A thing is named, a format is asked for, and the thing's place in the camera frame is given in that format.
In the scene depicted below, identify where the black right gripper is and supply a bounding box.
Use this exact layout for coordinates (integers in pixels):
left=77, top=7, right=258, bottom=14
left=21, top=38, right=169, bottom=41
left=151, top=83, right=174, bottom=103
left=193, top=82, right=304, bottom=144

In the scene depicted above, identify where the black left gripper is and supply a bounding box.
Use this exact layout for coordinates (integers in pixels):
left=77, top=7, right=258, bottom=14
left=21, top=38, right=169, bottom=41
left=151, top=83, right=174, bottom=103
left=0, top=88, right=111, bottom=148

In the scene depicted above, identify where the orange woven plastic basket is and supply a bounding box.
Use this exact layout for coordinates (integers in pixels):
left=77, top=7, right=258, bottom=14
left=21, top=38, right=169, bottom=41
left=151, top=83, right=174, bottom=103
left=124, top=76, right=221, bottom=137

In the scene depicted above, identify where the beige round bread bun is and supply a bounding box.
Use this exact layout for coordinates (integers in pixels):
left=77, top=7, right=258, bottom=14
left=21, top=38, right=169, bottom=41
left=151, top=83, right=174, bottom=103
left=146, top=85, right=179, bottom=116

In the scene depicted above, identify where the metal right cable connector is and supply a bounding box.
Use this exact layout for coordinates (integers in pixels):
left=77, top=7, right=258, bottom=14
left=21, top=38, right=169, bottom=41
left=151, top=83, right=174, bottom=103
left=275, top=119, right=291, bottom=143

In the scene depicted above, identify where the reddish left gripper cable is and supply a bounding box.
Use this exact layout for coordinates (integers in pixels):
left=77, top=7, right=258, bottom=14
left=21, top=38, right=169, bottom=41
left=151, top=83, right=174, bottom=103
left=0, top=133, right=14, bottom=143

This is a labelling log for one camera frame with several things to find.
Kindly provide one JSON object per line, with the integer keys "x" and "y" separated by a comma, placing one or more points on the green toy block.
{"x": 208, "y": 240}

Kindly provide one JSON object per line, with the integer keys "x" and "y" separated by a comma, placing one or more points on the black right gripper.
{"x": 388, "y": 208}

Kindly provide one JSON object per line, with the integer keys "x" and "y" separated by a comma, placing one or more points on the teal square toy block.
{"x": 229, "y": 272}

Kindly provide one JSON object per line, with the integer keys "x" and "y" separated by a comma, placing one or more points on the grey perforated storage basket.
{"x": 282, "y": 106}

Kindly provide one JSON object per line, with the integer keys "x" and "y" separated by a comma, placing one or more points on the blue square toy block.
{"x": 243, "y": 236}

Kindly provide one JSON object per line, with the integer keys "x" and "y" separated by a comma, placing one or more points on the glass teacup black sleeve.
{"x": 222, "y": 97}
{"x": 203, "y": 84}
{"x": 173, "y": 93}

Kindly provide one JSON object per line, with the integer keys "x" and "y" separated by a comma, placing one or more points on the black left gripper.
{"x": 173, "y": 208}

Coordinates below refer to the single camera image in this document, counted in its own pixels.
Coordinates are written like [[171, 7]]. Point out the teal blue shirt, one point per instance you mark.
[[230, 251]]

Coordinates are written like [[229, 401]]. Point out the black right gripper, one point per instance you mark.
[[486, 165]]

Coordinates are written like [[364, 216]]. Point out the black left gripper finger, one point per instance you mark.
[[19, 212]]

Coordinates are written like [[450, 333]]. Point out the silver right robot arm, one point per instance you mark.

═══

EXERCISE OBJECTIVE: Anywhere the listing shows the word "frame", copy the full line.

RESULT OF THIS TASK:
A thing is named, a format is asked for, and the thing's place in the camera frame is given in that format.
This is a labelling log for one camera frame with several things to find.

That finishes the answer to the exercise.